[comp.edu] Programming instead of math

welte@sybil.cs.Buffalo.EDU (Martha Welte) (12/04/90)

The name of the English course that includes word processing should
be Ninth Grade Composition.  Teaching word processing sufficiently
to write papers should require no more than 3 class periods, plus
two minutes a week to introduce any new wrinkles, such as underlining
for bibliographies.  The name of the course should focus attention
on its purpose.  I have taught my own children word processing and
have taught college students word processing (no, I don't think
that computer literacy should carry college credit, but it did
where I was teaching.  Not math credit, however.), so I know
that both younger and older people than those you are teaching can learn 
basic word processing in three hours.
     As to where the schools (or perhaps parents or this culture)

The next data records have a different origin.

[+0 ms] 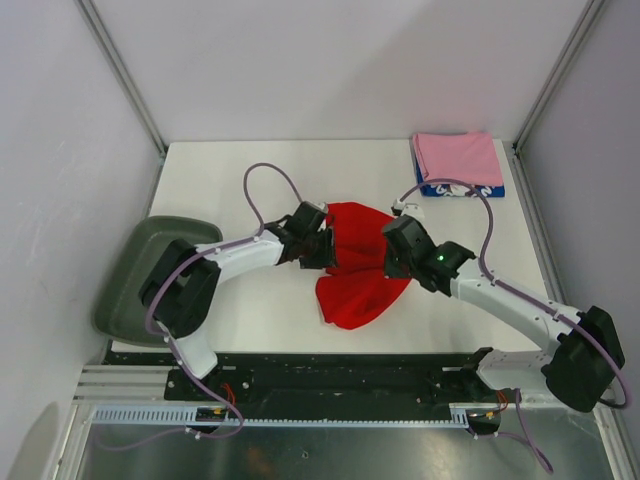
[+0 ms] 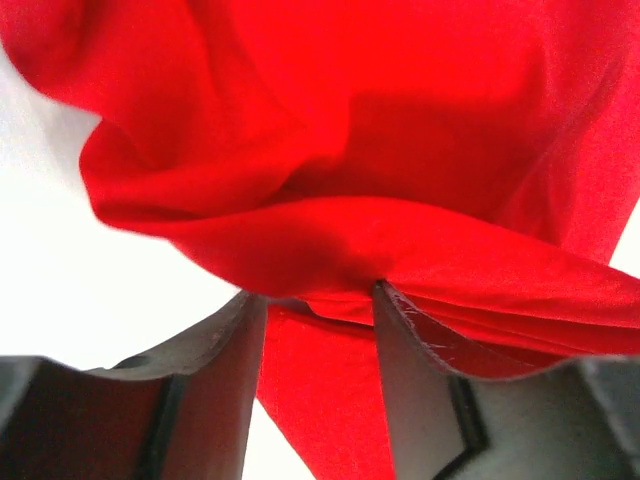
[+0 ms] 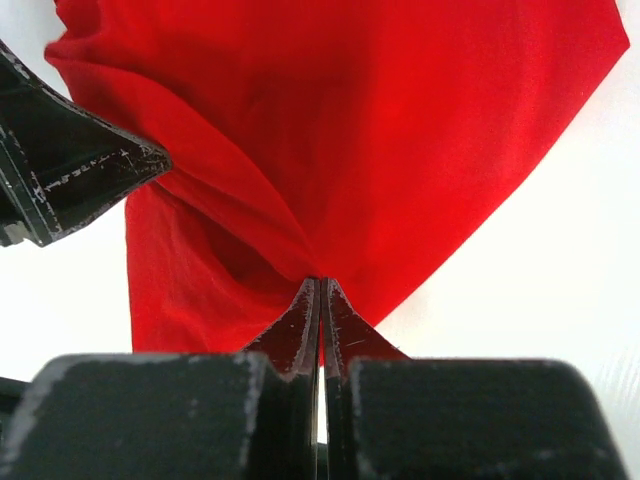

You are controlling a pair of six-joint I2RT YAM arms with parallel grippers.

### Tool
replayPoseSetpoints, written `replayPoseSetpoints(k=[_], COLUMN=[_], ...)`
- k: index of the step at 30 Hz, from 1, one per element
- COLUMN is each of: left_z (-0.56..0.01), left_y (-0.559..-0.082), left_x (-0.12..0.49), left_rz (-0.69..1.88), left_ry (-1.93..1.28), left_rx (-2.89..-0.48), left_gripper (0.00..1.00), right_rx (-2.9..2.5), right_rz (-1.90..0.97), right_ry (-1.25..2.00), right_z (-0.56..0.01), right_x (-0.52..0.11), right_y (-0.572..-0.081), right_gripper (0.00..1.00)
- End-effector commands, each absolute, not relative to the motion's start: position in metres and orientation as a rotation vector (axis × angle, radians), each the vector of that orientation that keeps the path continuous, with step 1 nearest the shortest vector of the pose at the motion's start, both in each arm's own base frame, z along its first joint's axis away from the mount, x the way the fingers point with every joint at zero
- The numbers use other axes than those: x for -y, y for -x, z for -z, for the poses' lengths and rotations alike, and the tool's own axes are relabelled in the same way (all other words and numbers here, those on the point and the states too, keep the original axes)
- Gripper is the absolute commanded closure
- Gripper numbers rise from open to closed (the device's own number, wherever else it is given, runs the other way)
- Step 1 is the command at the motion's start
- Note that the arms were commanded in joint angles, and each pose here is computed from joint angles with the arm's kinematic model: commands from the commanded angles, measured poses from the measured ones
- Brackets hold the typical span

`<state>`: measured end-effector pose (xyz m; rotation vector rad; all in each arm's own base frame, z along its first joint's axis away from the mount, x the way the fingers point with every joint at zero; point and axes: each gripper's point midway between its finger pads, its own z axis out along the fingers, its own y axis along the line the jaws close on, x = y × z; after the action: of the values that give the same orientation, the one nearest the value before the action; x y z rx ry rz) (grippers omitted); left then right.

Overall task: Fold and stack the t-shirts
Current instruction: Flatten out the tshirt

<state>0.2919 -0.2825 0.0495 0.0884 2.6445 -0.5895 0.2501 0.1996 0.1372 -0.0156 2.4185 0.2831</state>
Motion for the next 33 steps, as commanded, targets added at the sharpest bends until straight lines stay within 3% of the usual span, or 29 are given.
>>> replayPoseSetpoints(k=[1,5,7,13,20,26,33], left_z=[-0.074,-0.109,-0.135,-0.244,-0.357,-0.386,-0.388], left_y=[-0.319,-0.340,-0.351,-0.359,-0.345,-0.346,-0.348], left_x=[0.298,0.297,0.291,0.270,0.250,0.211,0.180], left_rz=[0.600,0.580,0.560,0.559,0.607,0.500,0.483], left_ry=[-0.048,-0.021,-0.003,-0.007,-0.028,0.052,0.124], left_rx=[-2.552,-2.441,-2.369,-2.106,-1.860,-1.798,-1.792], left_gripper=[0.59,0.91,0.98,1.00,1.00,1.00,1.00], right_rx=[-2.349,-2.332,-2.314,-2.183,-1.981,-1.872,-1.863], right_rz=[-0.380,-0.443,-0.454,-0.424,-0.476,-0.479,-0.479], right_ry=[0.018,0.008,-0.012,-0.032,0.027,0.065,0.055], right_z=[-0.154,-0.160,-0.167,-0.216,-0.313,-0.382,-0.392], right_x=[-0.207,-0.208,-0.201,-0.167,-0.148,-0.150,-0.147], right_y=[-0.266,-0.278,-0.286,-0.317,-0.362,-0.372,-0.366], right_gripper=[1.00,1.00,1.00,1.00,1.00,1.00,1.00])
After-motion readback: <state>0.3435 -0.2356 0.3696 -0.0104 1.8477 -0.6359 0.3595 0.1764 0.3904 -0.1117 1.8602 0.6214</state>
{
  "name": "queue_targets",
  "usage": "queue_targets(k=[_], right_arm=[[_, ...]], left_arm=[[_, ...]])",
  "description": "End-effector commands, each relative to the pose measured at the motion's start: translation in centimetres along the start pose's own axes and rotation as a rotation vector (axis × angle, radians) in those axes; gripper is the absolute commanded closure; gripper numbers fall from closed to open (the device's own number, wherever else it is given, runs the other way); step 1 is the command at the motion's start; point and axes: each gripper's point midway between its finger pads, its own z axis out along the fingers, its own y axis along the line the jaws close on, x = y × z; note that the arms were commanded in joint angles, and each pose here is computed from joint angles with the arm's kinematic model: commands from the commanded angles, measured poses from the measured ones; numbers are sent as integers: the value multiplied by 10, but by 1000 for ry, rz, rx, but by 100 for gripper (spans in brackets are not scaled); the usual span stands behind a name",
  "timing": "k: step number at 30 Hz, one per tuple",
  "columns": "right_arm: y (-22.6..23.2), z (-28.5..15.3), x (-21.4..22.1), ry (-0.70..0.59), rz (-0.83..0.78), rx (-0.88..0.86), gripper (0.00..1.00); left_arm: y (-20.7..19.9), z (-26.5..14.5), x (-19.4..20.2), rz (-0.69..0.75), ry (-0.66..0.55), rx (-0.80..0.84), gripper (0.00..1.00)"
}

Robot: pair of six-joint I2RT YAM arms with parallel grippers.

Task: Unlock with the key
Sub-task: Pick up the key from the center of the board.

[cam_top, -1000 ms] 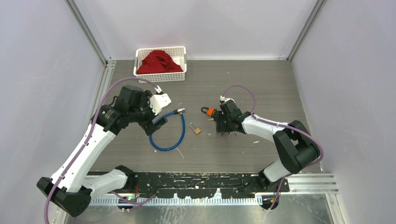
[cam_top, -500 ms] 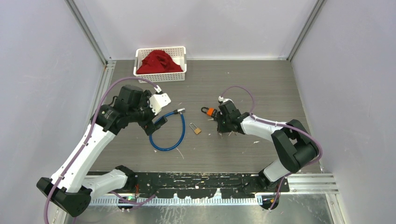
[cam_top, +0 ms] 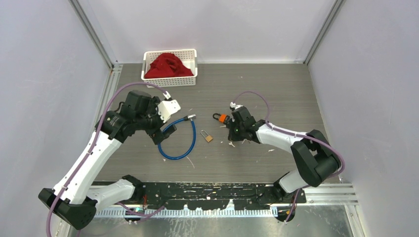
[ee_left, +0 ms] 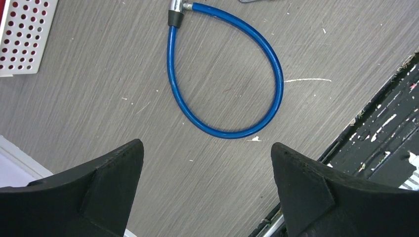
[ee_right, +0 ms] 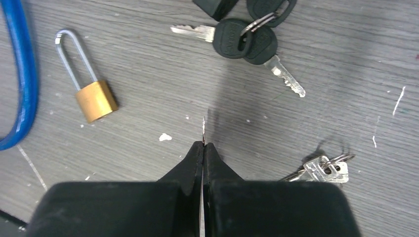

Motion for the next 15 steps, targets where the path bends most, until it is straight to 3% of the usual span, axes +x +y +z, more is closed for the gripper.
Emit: queue_targets(k=[1,6,10,15], right_arm=[[30,-23,-21,-71,-20,-136,99],[57,-44,-30,-101,-46,-284,99],[89,-73,-37,-131,-87,-471,99],[141,-132,-39,-150,-187,-808,99]], left_arm=[[-3,-19,-12,23,-54,10,1],[-10,-20,-10,41,-48,48,0],[-29,-27,-15,73,-113,131,0],[-77,-51,-23,186,-241,366,4]])
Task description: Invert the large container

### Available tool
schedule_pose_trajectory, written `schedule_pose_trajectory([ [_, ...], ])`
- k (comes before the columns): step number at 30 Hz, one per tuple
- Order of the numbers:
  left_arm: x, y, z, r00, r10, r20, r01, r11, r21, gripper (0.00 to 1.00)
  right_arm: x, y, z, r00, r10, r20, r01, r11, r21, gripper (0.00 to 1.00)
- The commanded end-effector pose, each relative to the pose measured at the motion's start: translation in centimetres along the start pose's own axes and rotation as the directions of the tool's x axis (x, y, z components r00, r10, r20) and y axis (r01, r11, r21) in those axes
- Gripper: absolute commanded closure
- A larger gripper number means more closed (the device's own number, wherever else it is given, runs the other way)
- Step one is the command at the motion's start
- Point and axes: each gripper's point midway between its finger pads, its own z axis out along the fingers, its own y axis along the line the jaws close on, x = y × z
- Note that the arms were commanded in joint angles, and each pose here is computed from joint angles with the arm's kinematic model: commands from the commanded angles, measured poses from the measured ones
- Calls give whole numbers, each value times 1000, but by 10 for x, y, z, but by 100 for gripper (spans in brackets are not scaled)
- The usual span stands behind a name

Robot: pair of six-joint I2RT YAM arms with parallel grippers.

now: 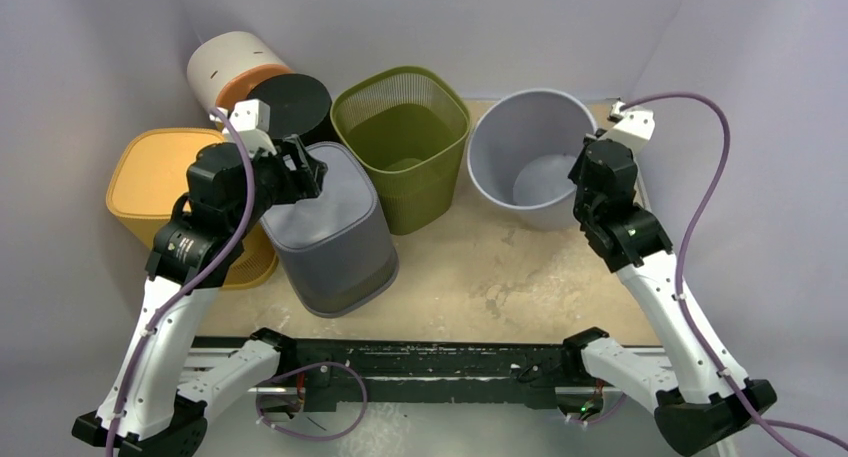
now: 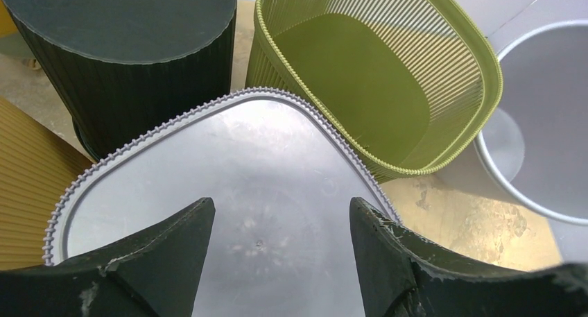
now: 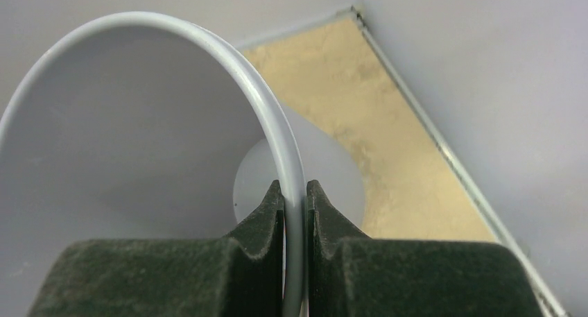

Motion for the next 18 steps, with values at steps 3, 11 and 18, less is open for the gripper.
schedule_pose_trajectory([
  [3,-1,1,-2,1000,17,15,-17,1000,8,31,24,4,-6,973,227,-42,-230,970,-79,100],
  [11,3,0,3,1000,19,3,-19,1000,12,30,39,-8,-6,972,209,-107,-213,977,-29,37],
  [18,14,1,9,1000,7,-10,-7,1000,15,30,-29,6,-23,995,100,-14,-101,978,-182,32],
])
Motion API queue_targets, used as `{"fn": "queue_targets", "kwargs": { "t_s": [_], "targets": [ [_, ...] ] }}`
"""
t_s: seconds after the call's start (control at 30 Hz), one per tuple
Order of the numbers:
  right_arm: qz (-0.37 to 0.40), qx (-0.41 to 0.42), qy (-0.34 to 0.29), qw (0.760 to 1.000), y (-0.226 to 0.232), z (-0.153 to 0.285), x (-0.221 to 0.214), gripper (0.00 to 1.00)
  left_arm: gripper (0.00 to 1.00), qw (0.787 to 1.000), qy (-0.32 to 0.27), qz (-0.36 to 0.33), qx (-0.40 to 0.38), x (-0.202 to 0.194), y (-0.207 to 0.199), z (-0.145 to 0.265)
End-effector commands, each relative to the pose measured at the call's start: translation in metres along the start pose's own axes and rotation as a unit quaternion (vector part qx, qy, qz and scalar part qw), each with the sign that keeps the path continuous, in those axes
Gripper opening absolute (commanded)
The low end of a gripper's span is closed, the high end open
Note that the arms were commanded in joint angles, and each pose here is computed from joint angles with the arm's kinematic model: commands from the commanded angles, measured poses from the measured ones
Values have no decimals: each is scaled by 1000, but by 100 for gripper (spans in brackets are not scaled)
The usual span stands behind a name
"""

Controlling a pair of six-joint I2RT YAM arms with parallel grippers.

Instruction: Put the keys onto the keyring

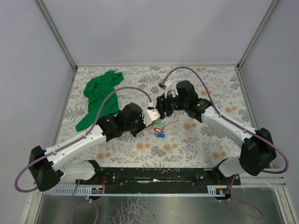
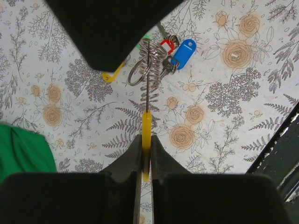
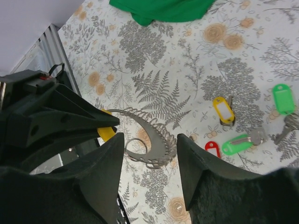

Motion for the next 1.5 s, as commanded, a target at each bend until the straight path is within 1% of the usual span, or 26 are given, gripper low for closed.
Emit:
{"fn": "queue_targets", "kwargs": {
  "t_s": [0.0, 0.13, 0.33, 0.47, 0.63, 0.83, 0.9, 1.1, 1.23, 1.3, 1.37, 1.47],
  "targets": [
    [14, 41, 10, 999, 23, -6, 14, 57, 0, 999, -22, -15, 24, 9, 4, -4],
    [17, 34, 34, 999, 28, -12, 13, 57, 0, 999, -17, -16, 30, 8, 4, -5],
    [25, -29, 83, 996, 20, -21, 5, 57, 0, 999, -15, -20, 38, 8, 3, -4],
    [43, -39, 112, 992, 25, -29, -1, 57, 0, 999, -13, -23, 39, 8, 1, -4],
    [57, -75, 136, 986, 24, -33, -4, 54, 0, 999, -11, -24, 47, 7, 1, -3],
    [71, -137, 126, 980, 19, -19, -1, 48, 0, 998, -9, -26, 56, 6, 2, -1],
    [74, -149, 121, 979, 19, -15, 1, 44, 0, 998, -7, -26, 58, 6, 1, -1],
    [75, -152, 106, 980, 23, -10, 5, 34, 0, 998, -9, -28, 57, 6, 0, -1],
    [72, -136, 103, 983, 26, -11, 5, 30, 0, 998, -9, -28, 56, 6, 0, -1],
    [71, -128, 103, 984, 28, -11, 4, 29, 0, 998, -9, -28, 57, 6, 0, -1],
    [75, -127, 93, 985, 29, -9, 5, 32, 0, 998, -8, -28, 57, 6, 0, -1],
    [94, -126, 58, 986, 31, 0, 6, 34, 0, 998, -12, -28, 55, 6, -1, -1]
  ]
}}
Point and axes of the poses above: each gripper's point midway between its finger pads, its own z axis back along the fingers, its own y axis along the line the jaws close on, x = y × z, the point moved 9 cm from there along z, back along the fingers, and after that the axes turned 9 degrees about -z, right-handed, at the moved point
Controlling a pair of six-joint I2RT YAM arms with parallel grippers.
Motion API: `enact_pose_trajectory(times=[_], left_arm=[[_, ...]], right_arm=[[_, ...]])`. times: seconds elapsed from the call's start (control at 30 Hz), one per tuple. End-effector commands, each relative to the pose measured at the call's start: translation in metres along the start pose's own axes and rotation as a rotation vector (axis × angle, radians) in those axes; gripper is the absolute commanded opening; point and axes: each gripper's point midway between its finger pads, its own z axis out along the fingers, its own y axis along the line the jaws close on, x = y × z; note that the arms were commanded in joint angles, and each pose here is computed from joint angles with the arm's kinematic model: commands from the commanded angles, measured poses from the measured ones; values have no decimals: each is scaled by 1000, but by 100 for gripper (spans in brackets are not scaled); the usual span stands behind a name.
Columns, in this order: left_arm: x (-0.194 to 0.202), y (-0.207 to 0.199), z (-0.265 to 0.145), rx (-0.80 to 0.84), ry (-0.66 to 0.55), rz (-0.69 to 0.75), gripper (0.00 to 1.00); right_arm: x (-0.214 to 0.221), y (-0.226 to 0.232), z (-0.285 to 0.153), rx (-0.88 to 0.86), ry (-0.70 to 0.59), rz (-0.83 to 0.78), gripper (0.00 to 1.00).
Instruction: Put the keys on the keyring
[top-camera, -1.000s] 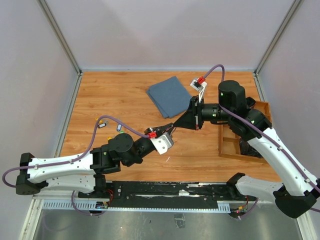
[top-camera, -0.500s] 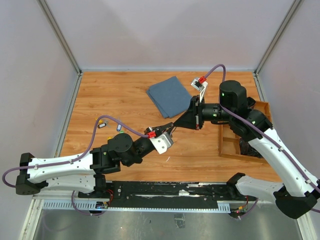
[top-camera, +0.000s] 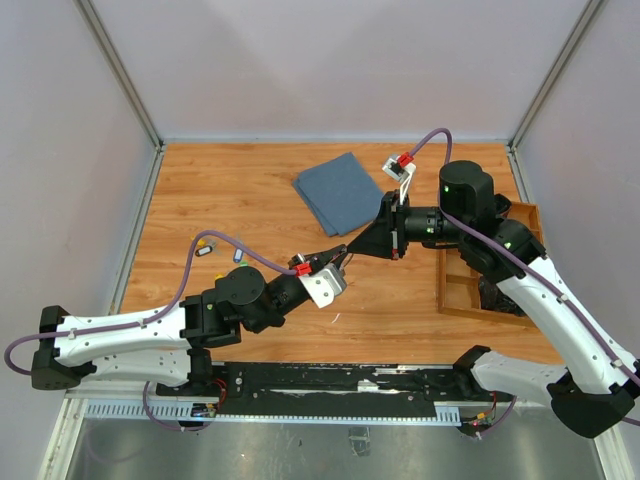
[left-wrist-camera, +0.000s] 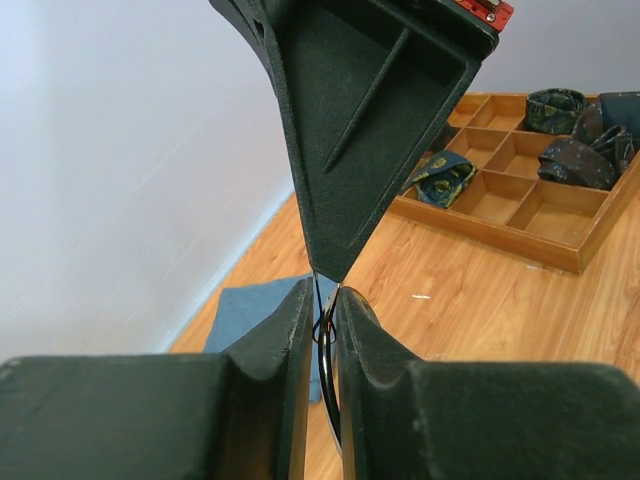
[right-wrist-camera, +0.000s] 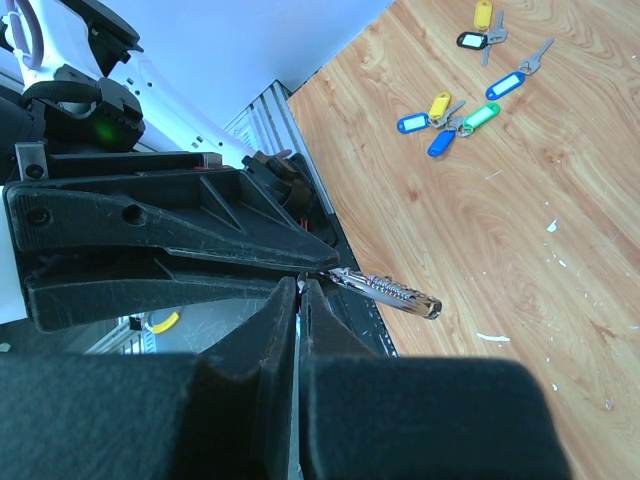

are failing: 25% of the freshmen entering the 4-year college where
I taught couldn't do ninth grade algebra.  And half of those couldn't
learn it in a one-semester remedial course.  They could neither
distinguish a sentence from a non-sentence, nor write two sentences
in a row without grammar errors.
     What shocked me even more was the number of students who had
never been made to take ninth grade algebra.  Even those who say
that they are not going to college should have to take and pass
algebra to get a high school diploma.  This is clearly a failure
of the high schools.  If no standards are set, none will be met.